Now if you follow this blog you might be wondering if the person writing this Indigo Girls concert review could possibly be the same person who wrote of his love for smash-mouth football just two posts ago, bemoaning the NFL’s pansy-ass playing to the casual fan by tweaking rules to enhance scoring.   Indeed it is.  Human beings, of which I’m reasonably sure I qualify, are curious and inexplicable creatures, and all the more so when they reject being pigeon-holed by cultural mores and expectations.  It is perfectly acceptable to like the Indigo Girls, and to even share the same libertine and pacifist beliefs as theirs, while also loving the quasi-controlled passion and violence of an NFL football game.  A man is many things.  I abhor the dehumanizing idea of killing people, but I was formed at birth, like most other men, innately programmed for doing battle.  Unfortunately for today’s male, still carrying the warrior genes of his past as a protector and provider in hunter/gatherer clans, modern society no longer needs so much of what he’s been genetically programmed to do.  In fact, it needs almost nothing of his talents, as even the hard work of combat is done through technology these days.  Accordingly, I think it a better thing that men find expression of their innately violent character through mostly harmless games.  The simulated hand to hand combat aspect of football is why the game is fun, and why it won’t be fun anymore if its latent violence is ever rule-tweaked to extinction.   How much fun could watching a bunch of guys play flag football possibly be?

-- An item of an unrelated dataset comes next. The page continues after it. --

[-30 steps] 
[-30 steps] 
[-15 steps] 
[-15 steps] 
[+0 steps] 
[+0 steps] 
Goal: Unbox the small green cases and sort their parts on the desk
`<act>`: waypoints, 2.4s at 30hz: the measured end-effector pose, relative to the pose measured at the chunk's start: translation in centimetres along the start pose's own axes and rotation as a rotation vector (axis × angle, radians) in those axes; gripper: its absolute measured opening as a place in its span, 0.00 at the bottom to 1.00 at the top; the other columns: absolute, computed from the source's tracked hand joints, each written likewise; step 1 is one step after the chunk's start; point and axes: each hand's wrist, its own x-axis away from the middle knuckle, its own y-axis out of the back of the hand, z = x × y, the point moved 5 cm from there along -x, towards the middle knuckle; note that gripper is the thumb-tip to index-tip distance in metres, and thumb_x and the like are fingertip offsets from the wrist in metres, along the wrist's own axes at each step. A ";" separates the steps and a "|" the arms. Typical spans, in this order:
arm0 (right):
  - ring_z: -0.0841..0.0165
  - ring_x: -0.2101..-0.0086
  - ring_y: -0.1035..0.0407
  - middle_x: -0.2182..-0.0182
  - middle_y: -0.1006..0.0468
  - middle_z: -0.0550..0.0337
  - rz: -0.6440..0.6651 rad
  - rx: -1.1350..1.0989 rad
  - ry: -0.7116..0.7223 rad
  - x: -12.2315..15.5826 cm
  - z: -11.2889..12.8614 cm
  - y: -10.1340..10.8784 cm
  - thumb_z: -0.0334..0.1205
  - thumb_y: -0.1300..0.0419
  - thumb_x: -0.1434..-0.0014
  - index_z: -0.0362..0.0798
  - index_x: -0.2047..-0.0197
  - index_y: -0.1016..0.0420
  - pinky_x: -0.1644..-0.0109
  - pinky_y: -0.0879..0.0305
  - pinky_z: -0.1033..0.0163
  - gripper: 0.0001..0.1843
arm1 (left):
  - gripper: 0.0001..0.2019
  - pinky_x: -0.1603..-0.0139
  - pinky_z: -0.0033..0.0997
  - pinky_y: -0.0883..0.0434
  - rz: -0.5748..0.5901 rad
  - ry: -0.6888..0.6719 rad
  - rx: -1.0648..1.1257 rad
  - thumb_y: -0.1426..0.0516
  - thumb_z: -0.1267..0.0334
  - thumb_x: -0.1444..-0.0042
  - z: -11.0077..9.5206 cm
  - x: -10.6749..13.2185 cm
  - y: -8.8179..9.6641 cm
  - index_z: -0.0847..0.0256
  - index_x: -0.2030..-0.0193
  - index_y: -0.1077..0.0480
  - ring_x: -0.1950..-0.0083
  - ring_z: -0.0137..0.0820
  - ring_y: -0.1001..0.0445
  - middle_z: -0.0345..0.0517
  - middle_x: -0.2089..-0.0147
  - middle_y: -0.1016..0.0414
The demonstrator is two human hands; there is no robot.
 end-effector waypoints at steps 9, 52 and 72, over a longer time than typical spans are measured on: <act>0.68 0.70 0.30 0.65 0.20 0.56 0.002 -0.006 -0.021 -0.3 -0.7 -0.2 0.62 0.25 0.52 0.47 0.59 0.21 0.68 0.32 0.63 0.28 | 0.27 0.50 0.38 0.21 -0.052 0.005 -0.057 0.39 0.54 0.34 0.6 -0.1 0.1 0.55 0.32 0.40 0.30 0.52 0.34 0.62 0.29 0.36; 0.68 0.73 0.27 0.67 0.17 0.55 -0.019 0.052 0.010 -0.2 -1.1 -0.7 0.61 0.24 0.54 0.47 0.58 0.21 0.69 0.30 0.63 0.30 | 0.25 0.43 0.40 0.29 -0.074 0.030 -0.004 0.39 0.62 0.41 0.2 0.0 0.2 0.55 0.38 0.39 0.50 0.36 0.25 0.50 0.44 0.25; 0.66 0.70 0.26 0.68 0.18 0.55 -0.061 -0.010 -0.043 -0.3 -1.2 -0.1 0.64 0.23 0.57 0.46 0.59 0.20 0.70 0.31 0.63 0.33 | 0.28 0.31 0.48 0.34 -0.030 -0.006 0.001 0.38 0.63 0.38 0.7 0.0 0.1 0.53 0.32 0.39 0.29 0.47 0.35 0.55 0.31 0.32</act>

 And I believe in freedom, including the freedom for people to believe and do things I don’t agree with, which is, I think an attitude perfectly commensurate with the idea of football as a means of harmlessly expressing innately violent tendencies.  People should be as free as possible to live according to their visceral impulses, to indulge when they can the animating urges that make them human.  So long as what they do doesn’t hurt anyone, let them play, let them love, let them live.  There is no inherent conflict in simultaneously loving NFL football and the Indigo Girls.  

I enjoyed the concert.  More so, I’m sure it will become another post I’ll drape time upon.  For reasons I don’t quite understand, the Indigo Girls touch my heart in ways not many other artists have.